**WORK TASK:**
Reproduce the lines of the material exactly, excluding every image.

**EXTRACTED RECORDS:**

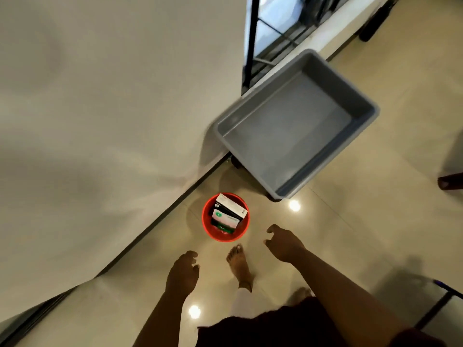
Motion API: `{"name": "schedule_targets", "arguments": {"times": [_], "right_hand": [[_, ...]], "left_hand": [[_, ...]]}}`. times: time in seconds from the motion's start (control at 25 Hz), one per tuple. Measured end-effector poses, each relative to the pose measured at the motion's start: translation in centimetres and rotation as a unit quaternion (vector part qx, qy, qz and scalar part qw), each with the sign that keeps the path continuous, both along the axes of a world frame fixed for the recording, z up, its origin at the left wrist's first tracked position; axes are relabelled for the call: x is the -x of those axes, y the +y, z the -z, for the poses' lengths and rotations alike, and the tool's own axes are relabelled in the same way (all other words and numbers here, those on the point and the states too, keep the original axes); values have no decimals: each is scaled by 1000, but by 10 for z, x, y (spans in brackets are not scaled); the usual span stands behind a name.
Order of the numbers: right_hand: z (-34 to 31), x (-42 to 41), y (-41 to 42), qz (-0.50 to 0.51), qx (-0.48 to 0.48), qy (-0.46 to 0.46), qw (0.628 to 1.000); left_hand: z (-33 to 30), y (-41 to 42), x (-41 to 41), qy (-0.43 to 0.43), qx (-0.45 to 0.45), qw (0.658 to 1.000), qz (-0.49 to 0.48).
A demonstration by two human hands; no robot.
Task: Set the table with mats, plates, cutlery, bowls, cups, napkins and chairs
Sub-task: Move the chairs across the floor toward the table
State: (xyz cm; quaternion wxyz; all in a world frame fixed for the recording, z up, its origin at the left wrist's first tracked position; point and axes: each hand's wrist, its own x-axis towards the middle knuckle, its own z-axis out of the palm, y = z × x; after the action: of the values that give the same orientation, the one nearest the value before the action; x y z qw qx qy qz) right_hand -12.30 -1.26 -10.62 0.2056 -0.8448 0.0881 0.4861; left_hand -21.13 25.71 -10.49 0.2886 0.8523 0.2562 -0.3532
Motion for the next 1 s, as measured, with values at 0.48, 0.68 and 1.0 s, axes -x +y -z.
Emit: {"name": "schedule_targets", "arguments": {"times": [0.48, 0.68, 1.0], "right_hand": [[-96, -16, -202, -31, 112, -143, 983], [-133, -39, -335, -35, 123, -209, 970], [-155, -56, -503, 172, 166, -249, 938]], "left_hand": [[-81, -242, -168, -238, -104, 854, 450], [-121, -368, -191, -283, -143, 809, 495], [-137, -561, -240, -333, -114, 727, 589]]}}
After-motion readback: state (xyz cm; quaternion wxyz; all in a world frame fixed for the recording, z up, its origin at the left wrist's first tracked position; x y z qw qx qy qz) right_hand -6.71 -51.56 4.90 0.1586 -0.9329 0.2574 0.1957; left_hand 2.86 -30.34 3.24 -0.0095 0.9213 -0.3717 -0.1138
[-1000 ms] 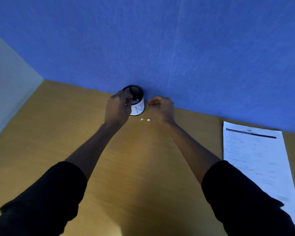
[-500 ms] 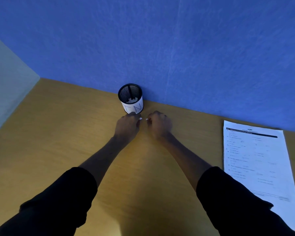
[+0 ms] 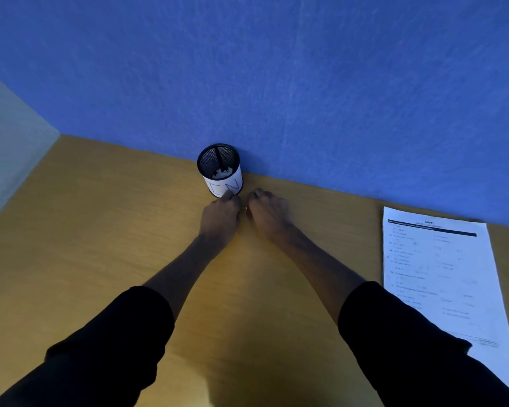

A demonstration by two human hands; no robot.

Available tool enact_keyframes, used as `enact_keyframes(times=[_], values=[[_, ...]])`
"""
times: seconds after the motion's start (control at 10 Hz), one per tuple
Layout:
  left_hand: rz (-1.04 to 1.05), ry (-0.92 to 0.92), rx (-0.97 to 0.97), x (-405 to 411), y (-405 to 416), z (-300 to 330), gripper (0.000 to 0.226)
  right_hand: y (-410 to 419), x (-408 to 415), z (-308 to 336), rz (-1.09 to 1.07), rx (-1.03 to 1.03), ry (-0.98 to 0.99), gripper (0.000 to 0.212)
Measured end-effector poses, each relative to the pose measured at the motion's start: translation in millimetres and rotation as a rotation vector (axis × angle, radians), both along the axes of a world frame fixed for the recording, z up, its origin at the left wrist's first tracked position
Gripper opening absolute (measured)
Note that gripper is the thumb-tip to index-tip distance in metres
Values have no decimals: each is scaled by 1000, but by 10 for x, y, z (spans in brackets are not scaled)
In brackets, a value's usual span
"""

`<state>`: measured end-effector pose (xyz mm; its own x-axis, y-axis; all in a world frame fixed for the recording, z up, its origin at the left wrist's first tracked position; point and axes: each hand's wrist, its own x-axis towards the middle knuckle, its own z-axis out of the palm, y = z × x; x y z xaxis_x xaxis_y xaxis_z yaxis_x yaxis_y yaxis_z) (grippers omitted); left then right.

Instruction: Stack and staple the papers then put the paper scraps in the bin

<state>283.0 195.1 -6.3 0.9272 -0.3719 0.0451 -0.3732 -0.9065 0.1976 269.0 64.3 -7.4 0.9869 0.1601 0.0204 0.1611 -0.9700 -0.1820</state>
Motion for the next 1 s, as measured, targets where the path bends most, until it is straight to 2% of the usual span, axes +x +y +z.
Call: enact_keyframes(times=[0.1, 0.2, 0.3, 0.4, 0.5, 0.7, 0.8, 1.0], values=[[-5, -67, -51, -19, 51, 32, 11, -34, 6, 24, -38, 97, 48, 24], [35, -228, -179, -11, 135, 154, 13, -60, 25, 123, -119, 350, 27, 24], [126, -355, -294, 44, 169, 360, 15, -31, 122, 320, -140, 564, -100, 18], [174, -391, -377, 93, 121, 582, 13, 21, 272, 511, -158, 627, -175, 14], [269, -367, -428, 186, 92, 742, 14, 75, 389, 626, -161, 609, -213, 10], [368, -261, -460, 352, 146, 772, 14, 158, 522, 729, -151, 509, -130, 11], [382, -221, -449, 354, 160, 782, 9, 171, 476, 795, -179, 501, -129, 16], [405, -187, -441, 215, 156, 870, 4, 103, 297, 912, -190, 545, -117, 12]])
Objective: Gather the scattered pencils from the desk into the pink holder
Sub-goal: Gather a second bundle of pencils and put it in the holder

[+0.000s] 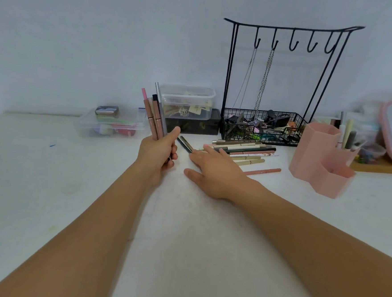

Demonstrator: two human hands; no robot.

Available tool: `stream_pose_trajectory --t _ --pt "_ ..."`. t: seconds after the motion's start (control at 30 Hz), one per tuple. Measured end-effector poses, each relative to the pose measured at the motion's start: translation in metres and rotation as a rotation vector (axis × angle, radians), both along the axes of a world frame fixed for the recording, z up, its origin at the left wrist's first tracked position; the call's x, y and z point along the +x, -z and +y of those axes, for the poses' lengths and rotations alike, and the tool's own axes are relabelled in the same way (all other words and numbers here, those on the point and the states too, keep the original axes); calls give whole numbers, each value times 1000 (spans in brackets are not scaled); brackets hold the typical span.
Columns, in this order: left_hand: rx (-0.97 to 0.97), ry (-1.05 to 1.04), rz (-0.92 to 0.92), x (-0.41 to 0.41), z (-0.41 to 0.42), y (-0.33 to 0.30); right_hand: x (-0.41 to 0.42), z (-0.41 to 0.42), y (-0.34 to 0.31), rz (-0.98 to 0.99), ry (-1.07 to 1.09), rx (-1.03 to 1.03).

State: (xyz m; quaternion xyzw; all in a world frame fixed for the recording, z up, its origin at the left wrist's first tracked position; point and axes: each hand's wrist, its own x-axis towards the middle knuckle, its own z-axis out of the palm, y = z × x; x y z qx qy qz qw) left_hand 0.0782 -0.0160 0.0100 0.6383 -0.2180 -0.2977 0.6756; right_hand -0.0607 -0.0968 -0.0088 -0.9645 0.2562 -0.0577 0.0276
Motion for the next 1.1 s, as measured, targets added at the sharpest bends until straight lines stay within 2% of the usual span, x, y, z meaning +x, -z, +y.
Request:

**WORKED SOLUTION:**
Motion API: `{"name": "schedule_targets", "arguments": {"times": [_], "right_hand": [[_, ...]], "left_hand": [[_, ...]]}}`. times: time in seconds from the motion's start (control at 25 Hz), one per tuple. Measured end-effector poses, each relative to the pose measured at the motion's start: translation in centimetres and rotation as a unit quaternion (vector part qx, qy, qz and scalar part qw), each with the sign that keeps the path continuous, both along the axes of a world frame fixed for the recording, z up, its origin at the left wrist's first tracked position; axes are relabelled for the call: x is the -x of those axes, y the +y, z the -z, for the poses' lengths and rotations alike, and the tool's own axes are relabelled in the same way (all other words and numbers here, those on the point and the states too, keep the original axes); values have no decimals: each is scaled by 1000, but by 10 for z, x, y (spans in brackets are not scaled); the usual span stands behind a name.
Order of the numbers: right_hand: z (-34 to 31), x (-42 to 41), y (-41 to 42), qz (-0.50 to 0.51), qx (-0.48 to 0.48), qy (-0.46 to 0.46), qw (0.628 to 1.000); left_hand: z (-33 to 30), y (-41 to 42), x (-41 to 41), qy (-0.43 to 0.43), qx (-0.45 to 0.45), qw (0.658 to 1.000), qz (-0.49 to 0.48).
A demonstration by two human hands; no robot.
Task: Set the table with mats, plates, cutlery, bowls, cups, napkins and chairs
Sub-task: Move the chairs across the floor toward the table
State: (xyz cm; quaternion wxyz; all in a world frame fixed for the recording, z up, its origin at the left wrist's first tracked position; point and axes: each hand's wrist, its own x-axis towards the middle knuckle, its own z-axis out of the palm, y = z × x; after the action: of the values that give the same orientation, the one nearest the value before the action; x y z qw qx qy qz) right_hand -12.30 -1.26 -10.62 0.2056 -0.8448 0.0881 0.4861; left_hand -21.13 25.71 -10.49 0.2886 0.8523 0.2562 -0.3532
Motion for the next 1 s, as measured, with values at 0.48, 0.68 and 1.0 s, axes -x +y -z.
Emit: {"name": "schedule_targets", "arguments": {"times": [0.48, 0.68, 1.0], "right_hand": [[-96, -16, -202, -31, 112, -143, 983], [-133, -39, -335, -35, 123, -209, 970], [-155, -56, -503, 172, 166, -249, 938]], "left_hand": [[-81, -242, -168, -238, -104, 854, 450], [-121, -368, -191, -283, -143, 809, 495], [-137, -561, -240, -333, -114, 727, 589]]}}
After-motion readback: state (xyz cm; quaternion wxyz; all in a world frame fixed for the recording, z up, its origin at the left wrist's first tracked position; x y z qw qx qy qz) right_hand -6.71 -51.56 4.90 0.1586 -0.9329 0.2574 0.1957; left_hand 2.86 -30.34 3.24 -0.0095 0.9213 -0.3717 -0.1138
[-1000 ms] 
[-500 ms] 
[+0 ms] 

A demonstration by two human hands; no robot.

Available tool enact_keyframes, used as `enact_keyframes(times=[_], values=[[_, ...]])`
"""
times: seconds after the motion's start (control at 10 Hz), one per tuple
Layout:
  left_hand: rz (-1.04 to 1.05), ry (-0.92 to 0.92), rx (-0.97 to 0.97), x (-405 to 411), y (-405 to 416), z (-300 to 330), gripper (0.000 to 0.226)
  right_hand: y (-410 to 419), x (-408 to 415), z (-308 to 336), rz (-1.09 to 1.07), rx (-1.03 to 1.03), ry (-0.98 to 0.99), gripper (0.000 to 0.212)
Measured end-effector poses, each relative to the pose measured at the motion's start: translation in millimetres and rotation as a rotation vector (axis × angle, radians), both along the axes of a world frame fixed for the recording, z up, its origin at the left wrist's first tracked position
Gripper opening absolute (measured)
Note that gripper is the thumb-tip to index-tip distance in metres
Values have no decimals: each is scaled by 1000, but by 10 for x, y, z (spans in brackets are not scaled)
In brackets, a value's usual span
"""

`<state>`: measured end-effector pose (xyz mm; its own x-axis, y-axis; all in a world frame fixed for the recording, z up, its origin at the left wrist's first tracked position; point and axes: each hand's wrist, its own x-axis towards the middle knuckle, its own z-axis out of the palm, y = z × x; x y z xaxis_x xaxis_y xaxis_z yaxis_x yaxis_y yaxis_z) (grippers omitted); left then right.

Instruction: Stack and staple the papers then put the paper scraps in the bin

<state>283.0 195.1 -6.3 0.9272 -0.3719 0.0451 -0.3732 -0.9065 0.1976 269.0 64.3 -7.4 0.9869 0.1601 0.0204 0.1611 -0.9700 -0.1820</state>
Motion for the next 1 s, as measured, targets where the path bends most, until it is straight to 2% of the usual span, axes +x +y +z.
Call: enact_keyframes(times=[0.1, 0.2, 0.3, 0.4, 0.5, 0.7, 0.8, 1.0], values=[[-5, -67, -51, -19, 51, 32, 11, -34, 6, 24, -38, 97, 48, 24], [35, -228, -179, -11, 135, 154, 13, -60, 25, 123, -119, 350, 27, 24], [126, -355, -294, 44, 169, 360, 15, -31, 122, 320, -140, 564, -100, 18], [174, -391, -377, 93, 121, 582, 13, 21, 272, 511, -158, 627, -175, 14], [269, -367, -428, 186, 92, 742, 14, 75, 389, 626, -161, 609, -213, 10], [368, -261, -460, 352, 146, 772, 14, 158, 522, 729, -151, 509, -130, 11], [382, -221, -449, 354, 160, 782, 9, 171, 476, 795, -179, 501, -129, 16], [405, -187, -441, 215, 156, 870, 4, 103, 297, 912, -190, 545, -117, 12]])
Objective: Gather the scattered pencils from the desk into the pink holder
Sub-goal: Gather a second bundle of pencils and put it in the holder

[+0.000s] 

Demonstrator: two human hands; no robot.

Available tool: `stream_pose_trajectory --t _ --pt "_ ..."`. t: seconds after the motion's start (control at 30 Hz), one per tuple. Measured end-effector poses, each relative to the pose measured at the motion's start: translation in metres and rotation as a rotation vector (axis × angle, radians), both along the axes of a world frame fixed for the recording, z up, its origin at the left wrist's first tracked position; the call's x, y and z point along the +x, -z and +y of those axes, for the poses' lengths and rotations alike, and the tool's own axes are relabelled in the same way (all other words and numbers here, those on the point and the states too, keep the original axes); calls give whole numbers, each value times 1000 (spans in brackets are not scaled); brackets hold the typical span.
Columns, in this order: left_hand: rx (-0.97 to 0.97), ry (-1.05 to 1.04), rz (-0.92 to 0.92), x (-0.41 to 0.41), z (-0.41 to 0.42), y (-0.33 to 0.30); right_hand: x (-0.41 to 0.42), z (-0.41 to 0.42), y (-0.34 to 0.31), rz (-0.98 to 0.99), ry (-1.07 to 1.09), rx (-1.03 to 1.03).

State: (xyz m; quaternion xyzw; all in a world frame fixed for the recording, z up, its origin at the left wrist's first tracked position; point and axes: each hand's wrist, its own x-axis towards the middle knuckle, its own z-axis out of the palm, y = z × x; x y z qx qy qz qw) left_hand 0.0782 -0.0160 0.0100 0.6383 -0.2180 -0.2977 0.6756; right_hand -0.0607 -0.0968 -0.0088 -0.9645 0.2562 -0.0577 0.0276
Motion for the next 1.1 s, as measured, targets added at the sharpest bends until straight lines stay within 2% of the usual span, x, y, z meaning +x, -z, +y.
Request:

There is no more to this output.